All photographers need a challenge from time to time; something to increase the chance of favoring the prepared mind, to paraphrase Ansel Adams.  I thought that attempting to collect a series of images for a photo-essay within a fixed period of time, one day seeming a suitable period, would focus the mind and push the creative spirit. So one day this month found me setting out to the Brecon Beacons National Park to photograph the waterfalls and surrounding landscape of  the river Mellte. 

All of the images in this essay were selected from a series of 68 images taken on a one day shoot between 9.00am and 2.00pm on the 4th of May 2002. 

The Subject

The Afon Mellte flows south through the limestone gorges surrounding the village of Ystradfellte in the central region of the Brecon Beacons National Park in South Wales. The Mellte is one of several rivers in this area, the others being the Hepste, Nedd, Pyrddin and the Sychryd, all of which have several waterfalls which make the area an attraction for walkers and photographers.

All of the five rivers drain the large area of surrounding hills and moorland of the Fforest Fawr, which coupled with the fact that rain is not infrequent in this part of Wales for most of the year, and the nature of the underlying geology, has produced a rich landscape of cascades, caves, ravines and thickly wooded slopes.

This area of the Brecon Beacons park has a complex geology, with beds of carboniferous limestone interspersed with layers of harder sandstone and softer shales. Faulting of these layers, combined with erosion by water has produced the landscape seen today.
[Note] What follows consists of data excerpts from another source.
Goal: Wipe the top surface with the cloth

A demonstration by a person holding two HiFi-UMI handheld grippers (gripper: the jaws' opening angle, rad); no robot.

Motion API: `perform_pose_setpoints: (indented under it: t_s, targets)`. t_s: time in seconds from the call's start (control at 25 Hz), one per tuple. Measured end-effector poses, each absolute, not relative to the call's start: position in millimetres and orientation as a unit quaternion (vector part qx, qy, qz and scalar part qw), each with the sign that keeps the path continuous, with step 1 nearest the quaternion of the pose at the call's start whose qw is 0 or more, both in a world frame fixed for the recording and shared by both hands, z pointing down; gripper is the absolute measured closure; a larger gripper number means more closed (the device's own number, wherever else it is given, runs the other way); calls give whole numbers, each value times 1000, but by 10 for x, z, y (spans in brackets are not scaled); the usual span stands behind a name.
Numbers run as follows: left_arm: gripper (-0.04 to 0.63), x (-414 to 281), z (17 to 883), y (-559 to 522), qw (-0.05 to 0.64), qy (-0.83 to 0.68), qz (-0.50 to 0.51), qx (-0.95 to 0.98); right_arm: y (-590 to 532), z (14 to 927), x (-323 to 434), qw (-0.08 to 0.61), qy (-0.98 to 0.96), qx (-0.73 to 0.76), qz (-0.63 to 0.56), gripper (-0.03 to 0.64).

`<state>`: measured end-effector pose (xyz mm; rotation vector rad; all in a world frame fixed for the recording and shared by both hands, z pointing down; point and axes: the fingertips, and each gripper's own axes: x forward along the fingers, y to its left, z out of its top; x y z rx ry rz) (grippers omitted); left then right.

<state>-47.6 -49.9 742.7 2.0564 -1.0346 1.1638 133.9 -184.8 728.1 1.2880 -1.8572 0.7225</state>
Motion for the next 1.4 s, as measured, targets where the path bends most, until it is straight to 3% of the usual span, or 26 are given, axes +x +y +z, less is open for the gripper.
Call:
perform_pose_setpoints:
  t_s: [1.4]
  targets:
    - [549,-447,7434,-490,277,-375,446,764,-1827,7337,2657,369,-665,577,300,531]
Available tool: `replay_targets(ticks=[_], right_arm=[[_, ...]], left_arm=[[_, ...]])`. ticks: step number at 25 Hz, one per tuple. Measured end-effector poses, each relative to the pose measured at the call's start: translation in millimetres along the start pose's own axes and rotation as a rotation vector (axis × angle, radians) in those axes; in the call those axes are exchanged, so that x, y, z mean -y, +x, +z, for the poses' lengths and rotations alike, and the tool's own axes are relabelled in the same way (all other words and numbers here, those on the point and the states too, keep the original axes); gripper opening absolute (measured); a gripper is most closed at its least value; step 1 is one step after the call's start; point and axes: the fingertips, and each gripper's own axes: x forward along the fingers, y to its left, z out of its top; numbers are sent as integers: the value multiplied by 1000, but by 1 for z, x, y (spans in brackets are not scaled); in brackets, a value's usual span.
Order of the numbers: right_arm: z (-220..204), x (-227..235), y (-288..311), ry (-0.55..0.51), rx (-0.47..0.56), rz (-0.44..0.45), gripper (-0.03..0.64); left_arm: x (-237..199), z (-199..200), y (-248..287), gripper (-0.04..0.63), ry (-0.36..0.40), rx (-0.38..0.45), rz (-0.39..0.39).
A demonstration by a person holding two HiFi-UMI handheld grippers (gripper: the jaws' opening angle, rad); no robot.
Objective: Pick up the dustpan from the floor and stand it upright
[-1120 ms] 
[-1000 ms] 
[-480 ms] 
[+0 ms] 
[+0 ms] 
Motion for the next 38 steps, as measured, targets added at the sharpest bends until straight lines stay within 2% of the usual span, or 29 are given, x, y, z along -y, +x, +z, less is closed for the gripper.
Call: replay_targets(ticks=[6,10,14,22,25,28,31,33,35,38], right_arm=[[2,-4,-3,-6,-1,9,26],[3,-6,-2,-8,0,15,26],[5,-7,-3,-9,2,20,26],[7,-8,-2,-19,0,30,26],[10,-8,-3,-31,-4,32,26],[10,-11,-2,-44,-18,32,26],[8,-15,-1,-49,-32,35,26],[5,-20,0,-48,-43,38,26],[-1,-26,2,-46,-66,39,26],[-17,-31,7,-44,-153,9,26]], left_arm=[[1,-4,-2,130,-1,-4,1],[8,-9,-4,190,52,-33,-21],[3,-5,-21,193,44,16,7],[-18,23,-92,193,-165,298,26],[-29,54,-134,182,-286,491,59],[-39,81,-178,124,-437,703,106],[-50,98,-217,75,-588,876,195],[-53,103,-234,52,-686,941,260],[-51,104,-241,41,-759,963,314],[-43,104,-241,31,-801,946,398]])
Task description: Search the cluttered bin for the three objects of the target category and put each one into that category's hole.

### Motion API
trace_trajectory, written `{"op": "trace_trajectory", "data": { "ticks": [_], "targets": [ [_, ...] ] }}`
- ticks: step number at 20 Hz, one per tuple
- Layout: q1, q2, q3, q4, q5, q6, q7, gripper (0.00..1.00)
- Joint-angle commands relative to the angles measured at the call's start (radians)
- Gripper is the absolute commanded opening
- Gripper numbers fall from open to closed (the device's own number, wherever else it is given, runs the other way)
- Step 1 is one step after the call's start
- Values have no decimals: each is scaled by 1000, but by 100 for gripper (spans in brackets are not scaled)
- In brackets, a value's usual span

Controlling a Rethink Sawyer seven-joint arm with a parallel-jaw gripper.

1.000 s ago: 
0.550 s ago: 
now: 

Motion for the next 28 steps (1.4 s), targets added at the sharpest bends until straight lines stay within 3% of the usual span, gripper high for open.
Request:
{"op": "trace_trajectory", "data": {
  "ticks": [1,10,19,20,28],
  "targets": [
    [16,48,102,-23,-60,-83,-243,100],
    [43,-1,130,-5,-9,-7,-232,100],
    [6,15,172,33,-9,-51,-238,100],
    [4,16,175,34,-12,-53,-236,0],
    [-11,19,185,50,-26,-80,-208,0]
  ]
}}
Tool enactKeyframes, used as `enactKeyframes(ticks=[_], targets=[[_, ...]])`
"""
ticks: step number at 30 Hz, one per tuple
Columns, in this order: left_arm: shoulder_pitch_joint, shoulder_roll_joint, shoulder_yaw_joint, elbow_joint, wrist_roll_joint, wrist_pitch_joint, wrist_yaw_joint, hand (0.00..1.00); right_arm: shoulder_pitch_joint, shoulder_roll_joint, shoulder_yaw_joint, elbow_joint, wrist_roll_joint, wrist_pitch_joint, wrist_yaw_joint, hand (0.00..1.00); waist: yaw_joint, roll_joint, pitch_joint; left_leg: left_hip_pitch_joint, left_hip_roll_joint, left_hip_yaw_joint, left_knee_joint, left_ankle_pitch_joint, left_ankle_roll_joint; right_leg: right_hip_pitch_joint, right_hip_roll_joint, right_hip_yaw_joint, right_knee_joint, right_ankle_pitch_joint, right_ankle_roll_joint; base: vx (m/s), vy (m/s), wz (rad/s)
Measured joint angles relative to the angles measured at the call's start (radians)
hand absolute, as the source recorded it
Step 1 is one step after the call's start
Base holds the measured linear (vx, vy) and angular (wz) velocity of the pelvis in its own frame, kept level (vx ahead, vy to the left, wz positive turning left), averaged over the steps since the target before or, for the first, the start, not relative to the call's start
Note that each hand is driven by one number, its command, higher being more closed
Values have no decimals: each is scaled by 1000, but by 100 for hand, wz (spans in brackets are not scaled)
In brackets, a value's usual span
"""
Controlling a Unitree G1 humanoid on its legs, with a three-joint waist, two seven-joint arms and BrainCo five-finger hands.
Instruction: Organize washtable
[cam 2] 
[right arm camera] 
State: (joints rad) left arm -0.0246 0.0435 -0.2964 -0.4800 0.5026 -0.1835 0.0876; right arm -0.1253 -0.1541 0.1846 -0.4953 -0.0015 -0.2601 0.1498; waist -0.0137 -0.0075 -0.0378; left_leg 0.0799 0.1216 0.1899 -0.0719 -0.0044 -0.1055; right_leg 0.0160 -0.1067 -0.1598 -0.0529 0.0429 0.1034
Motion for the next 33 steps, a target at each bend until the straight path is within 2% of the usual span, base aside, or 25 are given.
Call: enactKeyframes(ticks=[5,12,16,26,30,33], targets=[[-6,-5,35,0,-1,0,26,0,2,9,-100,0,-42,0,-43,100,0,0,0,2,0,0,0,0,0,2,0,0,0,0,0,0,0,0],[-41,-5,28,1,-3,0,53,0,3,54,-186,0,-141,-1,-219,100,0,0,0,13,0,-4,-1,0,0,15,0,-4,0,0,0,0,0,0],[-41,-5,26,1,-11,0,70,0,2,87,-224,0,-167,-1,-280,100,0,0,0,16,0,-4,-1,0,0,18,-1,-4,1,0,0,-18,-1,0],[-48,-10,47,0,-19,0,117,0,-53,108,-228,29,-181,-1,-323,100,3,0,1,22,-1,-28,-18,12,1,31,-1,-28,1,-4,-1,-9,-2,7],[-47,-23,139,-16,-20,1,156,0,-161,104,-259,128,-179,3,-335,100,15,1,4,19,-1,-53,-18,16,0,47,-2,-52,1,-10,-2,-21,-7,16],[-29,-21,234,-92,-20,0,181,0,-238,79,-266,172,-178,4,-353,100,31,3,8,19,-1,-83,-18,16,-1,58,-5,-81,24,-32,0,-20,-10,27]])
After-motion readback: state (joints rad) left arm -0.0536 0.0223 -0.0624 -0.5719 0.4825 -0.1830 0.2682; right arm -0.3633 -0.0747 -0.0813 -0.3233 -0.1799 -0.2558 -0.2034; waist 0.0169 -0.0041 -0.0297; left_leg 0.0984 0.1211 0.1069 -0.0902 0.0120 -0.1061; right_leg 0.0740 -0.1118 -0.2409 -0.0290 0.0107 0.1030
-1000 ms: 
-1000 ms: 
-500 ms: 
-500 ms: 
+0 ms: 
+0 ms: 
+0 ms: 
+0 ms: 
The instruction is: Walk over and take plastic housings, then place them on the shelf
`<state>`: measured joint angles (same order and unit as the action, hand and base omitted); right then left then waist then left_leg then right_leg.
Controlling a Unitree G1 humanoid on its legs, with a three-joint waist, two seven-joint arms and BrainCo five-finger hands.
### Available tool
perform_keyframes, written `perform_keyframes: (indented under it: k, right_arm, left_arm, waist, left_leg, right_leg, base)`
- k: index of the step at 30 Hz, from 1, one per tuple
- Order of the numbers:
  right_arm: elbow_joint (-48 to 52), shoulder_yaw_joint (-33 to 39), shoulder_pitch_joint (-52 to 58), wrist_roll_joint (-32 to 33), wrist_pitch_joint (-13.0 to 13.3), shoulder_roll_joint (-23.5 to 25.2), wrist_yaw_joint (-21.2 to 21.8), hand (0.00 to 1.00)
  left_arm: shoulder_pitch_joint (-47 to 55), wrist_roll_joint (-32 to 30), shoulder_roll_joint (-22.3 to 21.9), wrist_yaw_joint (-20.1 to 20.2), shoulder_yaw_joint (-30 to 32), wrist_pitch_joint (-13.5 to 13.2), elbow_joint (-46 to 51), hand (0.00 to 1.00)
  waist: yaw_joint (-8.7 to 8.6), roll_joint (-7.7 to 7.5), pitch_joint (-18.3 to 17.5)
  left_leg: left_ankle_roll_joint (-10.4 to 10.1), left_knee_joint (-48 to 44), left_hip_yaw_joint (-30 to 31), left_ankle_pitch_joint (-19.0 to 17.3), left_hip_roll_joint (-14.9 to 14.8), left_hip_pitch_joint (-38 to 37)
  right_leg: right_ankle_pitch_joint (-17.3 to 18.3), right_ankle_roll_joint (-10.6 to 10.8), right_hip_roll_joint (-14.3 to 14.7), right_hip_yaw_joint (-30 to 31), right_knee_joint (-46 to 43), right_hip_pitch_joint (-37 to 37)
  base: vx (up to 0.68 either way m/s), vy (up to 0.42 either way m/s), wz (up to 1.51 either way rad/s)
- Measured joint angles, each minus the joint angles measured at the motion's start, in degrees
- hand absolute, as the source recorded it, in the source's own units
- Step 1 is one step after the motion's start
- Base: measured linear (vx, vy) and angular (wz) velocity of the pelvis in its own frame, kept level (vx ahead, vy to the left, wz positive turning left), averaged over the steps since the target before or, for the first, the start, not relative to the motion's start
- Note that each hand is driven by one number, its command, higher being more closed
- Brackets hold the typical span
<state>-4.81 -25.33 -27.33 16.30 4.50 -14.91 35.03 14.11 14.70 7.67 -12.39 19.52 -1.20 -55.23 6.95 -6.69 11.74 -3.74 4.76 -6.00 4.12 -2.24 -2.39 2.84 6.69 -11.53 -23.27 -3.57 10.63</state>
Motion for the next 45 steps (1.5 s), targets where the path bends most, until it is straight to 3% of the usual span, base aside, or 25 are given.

All of the waterfalls for which the area is famous have been formed where a faulted bed of harder sandstone or gritstone prevents the river, which has already cut down through higher layers of limestone or shale to form the river gorge, from further eroding the river bed. Water flowing over the lip of the hard rock attacks the softer rock downstream, gradually increasing the height of the waterfall. In some cases the rock at the top of the fall is underlain by soft shale which is eroded backwards by the falling water in times of flood. This leads to the formation of waterfalls which fall clear of their back wall and give space for walkers to pass behind the falling water; at least when the rivers are not in spate.

To follow the course of the Mellte the best starting point is at the car park at Porth yr Ogof. At this point the river disappears underground for 300 yards while the path follows the course of the river through trees and past potholes to where the river reappears at the blue pool. The path then follows the river bank south for a mile or so as the river flows slowly through woodland with fields on either bank. After this tranquil section the river speeds up and starts its descent into the gorge and over the main waterfalls. At this point the path leaves the river and rises to avoid steep and unstable sections of the ravine walls. The path returns to the river to give a view of Sgwd Clyn-Gwyn, but then climbs again to the west to follow the rim of the gorge before descending again to the waterfalls of Lower Sgwd Clyn-gwyn and Sgwd y Pannwr. 

Other photographs from this area, including Sgwd Gwladys on the Pyrddin and the highest of the waterfalls at Henrhyd can be found in the mountain section of the main gallery.

The Photography

For the technically minded, all images were taken with a Canon D30 with Sigma 24-70mm f2.8 lens using a polarising filter for some shots. A Manfrotto carbon fibre tripod was used for all shots. All images were captured in RAW format at 100ASA. Exposure details are given with each image.

The photographs were taken on a day of mixed weather; clear blue skies in the early morning followed by cloud build up to give torrential rain around mid-day, followed by hazy sunshine. This constantly changing light plus the movement of the sun gives a continual challenge in trying to get to the right subject at the right time. Since the Mellte gorge runs more or less north-south and the waterfalls face south, timing is critical in getting the right lighting on the subject. Bright sunlight makes getting good shots of the waterfalls virtually impossible; the contrast range is far too high, and achieving a slow shutter speed to blur the water is difficult.

In retrospect, I was lucky with the weather and the lighting on this particular day. It didn't seem like it at the time though, the unexpected thunderstorm soaked me to the skin. The sequence of weather changes that day gave bright lighting early in the morning when it was needed to photograph the rock formations around Porth yr Ogof and the Blue Pool. The overcast conditions which followed the rain were ideal for photographing the waterfalls.